Mr Oladele and a colleague were area managers for a cleaning company servicing a number of hotels for Whitbread plc. A number of contracts governed the cleaning services, which were provided across 19 sites. Between June and October 2010 Whitbread terminated those contracts, awarding the services to new contractors. As the services for each hotel were transferred, one by one, Mr Oladele and his colleague, initially responsible for a large number of hotels, found themselves responsible for fewer and fewer. Of the final six hotels, three were transferred on different dates between November and December 2010 to a single new contractor – WGC Services Ltd. Mr Oladele and his colleague asserted they were assigned to a group of employees which provided the cleaning services that transferred to WGC Services Ltd.

The Employment Tribunal initially agreed that the two managers were assigned and upheld their claim.

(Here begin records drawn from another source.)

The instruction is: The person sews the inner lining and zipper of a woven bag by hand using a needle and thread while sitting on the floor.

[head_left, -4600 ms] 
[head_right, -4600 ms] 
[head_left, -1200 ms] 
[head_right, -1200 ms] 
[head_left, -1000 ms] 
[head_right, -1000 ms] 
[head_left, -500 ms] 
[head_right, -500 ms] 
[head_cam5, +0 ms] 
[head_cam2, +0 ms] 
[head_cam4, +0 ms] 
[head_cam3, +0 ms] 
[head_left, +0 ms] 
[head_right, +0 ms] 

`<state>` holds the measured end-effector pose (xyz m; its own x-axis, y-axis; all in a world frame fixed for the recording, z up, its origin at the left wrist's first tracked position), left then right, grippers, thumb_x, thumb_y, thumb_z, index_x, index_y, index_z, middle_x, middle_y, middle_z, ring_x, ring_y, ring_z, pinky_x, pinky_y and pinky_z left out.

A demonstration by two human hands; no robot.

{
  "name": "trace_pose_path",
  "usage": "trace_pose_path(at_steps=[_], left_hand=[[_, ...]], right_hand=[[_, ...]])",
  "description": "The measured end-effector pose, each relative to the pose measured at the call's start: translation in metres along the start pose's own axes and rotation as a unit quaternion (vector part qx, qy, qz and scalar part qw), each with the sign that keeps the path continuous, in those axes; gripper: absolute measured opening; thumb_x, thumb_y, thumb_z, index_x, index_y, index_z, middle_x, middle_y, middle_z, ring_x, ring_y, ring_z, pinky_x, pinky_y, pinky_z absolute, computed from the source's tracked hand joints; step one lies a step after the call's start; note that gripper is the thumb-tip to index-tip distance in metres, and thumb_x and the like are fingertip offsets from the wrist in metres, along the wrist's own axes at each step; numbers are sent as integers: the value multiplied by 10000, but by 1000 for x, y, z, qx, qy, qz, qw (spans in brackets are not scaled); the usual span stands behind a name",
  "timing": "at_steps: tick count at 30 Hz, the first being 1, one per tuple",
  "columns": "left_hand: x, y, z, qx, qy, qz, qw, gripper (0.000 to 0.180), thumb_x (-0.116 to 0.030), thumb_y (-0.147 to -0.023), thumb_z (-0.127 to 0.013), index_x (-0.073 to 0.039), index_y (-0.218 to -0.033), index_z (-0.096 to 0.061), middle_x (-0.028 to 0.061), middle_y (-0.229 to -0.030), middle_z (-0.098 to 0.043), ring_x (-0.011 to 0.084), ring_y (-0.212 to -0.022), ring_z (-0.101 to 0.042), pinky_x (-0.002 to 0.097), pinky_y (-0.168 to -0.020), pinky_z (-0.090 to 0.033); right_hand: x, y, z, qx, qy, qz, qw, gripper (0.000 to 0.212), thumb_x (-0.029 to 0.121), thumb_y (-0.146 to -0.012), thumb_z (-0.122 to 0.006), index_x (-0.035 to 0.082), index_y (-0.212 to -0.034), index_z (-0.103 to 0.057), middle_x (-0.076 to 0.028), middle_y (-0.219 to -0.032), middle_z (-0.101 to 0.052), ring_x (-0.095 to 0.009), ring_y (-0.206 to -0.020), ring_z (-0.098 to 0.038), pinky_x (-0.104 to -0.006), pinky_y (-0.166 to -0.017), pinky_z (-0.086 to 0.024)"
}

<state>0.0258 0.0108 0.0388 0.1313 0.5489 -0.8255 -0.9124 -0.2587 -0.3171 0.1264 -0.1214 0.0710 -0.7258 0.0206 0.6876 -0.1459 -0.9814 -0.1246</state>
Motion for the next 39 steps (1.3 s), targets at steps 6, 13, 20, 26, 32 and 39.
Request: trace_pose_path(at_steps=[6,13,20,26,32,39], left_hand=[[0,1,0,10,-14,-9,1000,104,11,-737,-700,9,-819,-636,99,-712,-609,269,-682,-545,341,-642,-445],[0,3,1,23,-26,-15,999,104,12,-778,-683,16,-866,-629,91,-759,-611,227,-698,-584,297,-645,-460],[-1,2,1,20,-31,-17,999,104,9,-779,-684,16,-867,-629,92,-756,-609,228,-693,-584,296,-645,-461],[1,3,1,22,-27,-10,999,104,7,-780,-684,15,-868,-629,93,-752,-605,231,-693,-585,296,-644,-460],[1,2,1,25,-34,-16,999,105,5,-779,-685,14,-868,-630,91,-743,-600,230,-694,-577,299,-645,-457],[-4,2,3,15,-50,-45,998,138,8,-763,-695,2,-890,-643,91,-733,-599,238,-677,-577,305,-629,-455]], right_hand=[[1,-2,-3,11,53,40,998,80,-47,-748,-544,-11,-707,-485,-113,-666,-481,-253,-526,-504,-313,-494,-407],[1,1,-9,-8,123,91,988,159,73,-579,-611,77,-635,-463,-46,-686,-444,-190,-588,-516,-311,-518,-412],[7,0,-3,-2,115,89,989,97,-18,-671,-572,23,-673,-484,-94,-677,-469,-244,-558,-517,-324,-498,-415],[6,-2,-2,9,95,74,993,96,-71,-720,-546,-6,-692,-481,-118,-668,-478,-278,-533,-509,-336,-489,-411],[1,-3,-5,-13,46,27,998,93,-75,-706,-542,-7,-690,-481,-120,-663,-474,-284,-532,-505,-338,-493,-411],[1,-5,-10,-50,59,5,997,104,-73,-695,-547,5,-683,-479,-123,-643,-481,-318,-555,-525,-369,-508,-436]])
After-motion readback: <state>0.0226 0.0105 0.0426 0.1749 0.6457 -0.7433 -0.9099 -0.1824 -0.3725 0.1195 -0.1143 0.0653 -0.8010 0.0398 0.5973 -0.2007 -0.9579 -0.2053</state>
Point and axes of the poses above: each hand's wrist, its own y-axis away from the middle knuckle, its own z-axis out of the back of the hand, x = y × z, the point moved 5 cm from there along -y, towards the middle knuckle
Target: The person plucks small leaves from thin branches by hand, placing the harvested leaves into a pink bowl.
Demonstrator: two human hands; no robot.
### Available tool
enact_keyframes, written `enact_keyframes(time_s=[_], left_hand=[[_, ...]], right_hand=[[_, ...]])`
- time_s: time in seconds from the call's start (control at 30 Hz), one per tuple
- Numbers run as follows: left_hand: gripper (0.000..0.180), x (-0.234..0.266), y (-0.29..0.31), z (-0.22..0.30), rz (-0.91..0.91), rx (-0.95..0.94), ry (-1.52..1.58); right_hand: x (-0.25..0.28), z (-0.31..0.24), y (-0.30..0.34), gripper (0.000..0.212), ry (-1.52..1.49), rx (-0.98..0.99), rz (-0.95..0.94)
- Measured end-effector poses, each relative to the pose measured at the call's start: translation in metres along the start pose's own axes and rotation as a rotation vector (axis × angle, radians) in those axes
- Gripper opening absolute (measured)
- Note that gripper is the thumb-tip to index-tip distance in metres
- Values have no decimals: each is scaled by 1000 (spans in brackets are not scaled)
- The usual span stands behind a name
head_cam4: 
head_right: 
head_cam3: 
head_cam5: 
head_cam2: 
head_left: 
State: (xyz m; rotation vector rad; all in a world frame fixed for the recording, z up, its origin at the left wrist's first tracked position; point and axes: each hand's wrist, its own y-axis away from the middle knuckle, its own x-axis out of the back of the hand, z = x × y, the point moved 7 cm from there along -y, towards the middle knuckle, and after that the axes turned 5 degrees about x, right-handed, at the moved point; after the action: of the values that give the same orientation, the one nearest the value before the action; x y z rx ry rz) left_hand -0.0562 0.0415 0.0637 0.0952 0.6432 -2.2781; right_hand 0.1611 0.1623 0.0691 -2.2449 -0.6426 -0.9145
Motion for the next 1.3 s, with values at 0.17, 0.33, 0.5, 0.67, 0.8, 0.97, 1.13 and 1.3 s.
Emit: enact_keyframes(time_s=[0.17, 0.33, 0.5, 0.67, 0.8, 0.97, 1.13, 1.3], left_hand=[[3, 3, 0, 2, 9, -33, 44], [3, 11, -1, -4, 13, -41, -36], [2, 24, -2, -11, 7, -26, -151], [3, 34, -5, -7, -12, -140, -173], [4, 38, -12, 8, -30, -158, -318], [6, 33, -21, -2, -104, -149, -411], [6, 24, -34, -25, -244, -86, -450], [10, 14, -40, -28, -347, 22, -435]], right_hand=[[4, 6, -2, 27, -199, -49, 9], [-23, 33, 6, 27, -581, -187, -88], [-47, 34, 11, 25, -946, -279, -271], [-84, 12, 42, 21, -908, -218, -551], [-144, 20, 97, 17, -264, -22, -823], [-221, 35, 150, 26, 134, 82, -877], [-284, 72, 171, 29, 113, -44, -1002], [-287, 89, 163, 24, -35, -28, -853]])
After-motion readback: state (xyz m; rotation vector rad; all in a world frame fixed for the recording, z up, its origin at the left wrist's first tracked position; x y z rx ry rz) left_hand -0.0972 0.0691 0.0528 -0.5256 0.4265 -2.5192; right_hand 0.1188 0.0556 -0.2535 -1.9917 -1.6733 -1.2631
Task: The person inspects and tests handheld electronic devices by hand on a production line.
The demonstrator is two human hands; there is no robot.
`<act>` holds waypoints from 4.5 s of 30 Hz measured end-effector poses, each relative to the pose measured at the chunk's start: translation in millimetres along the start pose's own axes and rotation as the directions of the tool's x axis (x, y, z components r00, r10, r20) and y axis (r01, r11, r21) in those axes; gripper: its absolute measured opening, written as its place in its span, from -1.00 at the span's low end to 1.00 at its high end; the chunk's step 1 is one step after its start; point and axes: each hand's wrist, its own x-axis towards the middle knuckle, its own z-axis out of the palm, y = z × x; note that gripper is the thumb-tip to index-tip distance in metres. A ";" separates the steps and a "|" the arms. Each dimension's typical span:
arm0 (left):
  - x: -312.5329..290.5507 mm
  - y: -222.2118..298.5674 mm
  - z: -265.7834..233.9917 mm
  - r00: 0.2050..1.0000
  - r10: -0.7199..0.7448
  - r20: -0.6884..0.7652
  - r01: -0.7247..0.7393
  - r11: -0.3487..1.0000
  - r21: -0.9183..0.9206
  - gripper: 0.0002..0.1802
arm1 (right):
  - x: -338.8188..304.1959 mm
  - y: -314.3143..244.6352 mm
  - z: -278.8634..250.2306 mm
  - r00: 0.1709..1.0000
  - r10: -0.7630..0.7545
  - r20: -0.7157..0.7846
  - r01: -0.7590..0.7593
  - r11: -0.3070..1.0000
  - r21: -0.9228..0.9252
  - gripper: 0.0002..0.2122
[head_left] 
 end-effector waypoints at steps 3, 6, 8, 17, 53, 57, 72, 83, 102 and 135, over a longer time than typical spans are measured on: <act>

It was accepted that there was an organised grouping of workers dedicated to carrying out activities at the relevant three hotels, and that there was a transfer of the cleaning services from the original contractor to WGC. On the basis that the area managers worked mainly at those hotels where activities were transferred to WGC, the ET Judge concluded that they were assigned to the relevant organised grouping of employees, meaning that they were in scope to transfer.

WGC then appealed, and the Employment Appeal Tribunal has now overturned the original judgment. Its primary reason for upholding the appeal was the ET’s failure to provide sufficient explanation of its reasons for its conclusions. However, the EAT also provided fresh guidance on how the relevant issues should be addressed.

When determining whether or not there is an organised grouping of employees, the EAT held that it is necessary to examine each of the relevant contracts under which services are provided, and to determine by reference to both those and the actual working practices if there is an organised group working across a number of contracts, or separate groups for each contract (or indeed any organised group of employees at all). It expressed the view that a finding that there is a single organised group working across a number of different contracts would need to be carefully explained. The determination of this question is crucial to whether or not managers responsible for more than one contract can be said to be assigned to a particular service or services.

The EAT also confirmed that it is correct to look principally at the activities undertaken by employees immediately before the transfer when deciding whether they are assigned to a relevant group of employees (even in circumstances where those activities may have recently changed because of a series of contract terminations and/or transfers). However, to be assigned means more than merely working for a time on the relevant contract or contracts. The EAT indicates that findings of fact need to be made in relation to the nature of each individual’s work, examining the period of time immediately before the transfer, and having careful regard to the identity of the relevant organised group(s) of employees, taking into account that there might be more than one group.

In reaching its conclusions the EAT applied existing law, but its decision strongly emphasises that no simple assumptions should be made about the assignment of managers (or others) to particular groups of employees. Simply happening to be responsible for a specific group of employees at a particular point in time does not necessarily amount to assignment – clear evidence linking the manner in which the services are provided and the employee’s role will be required.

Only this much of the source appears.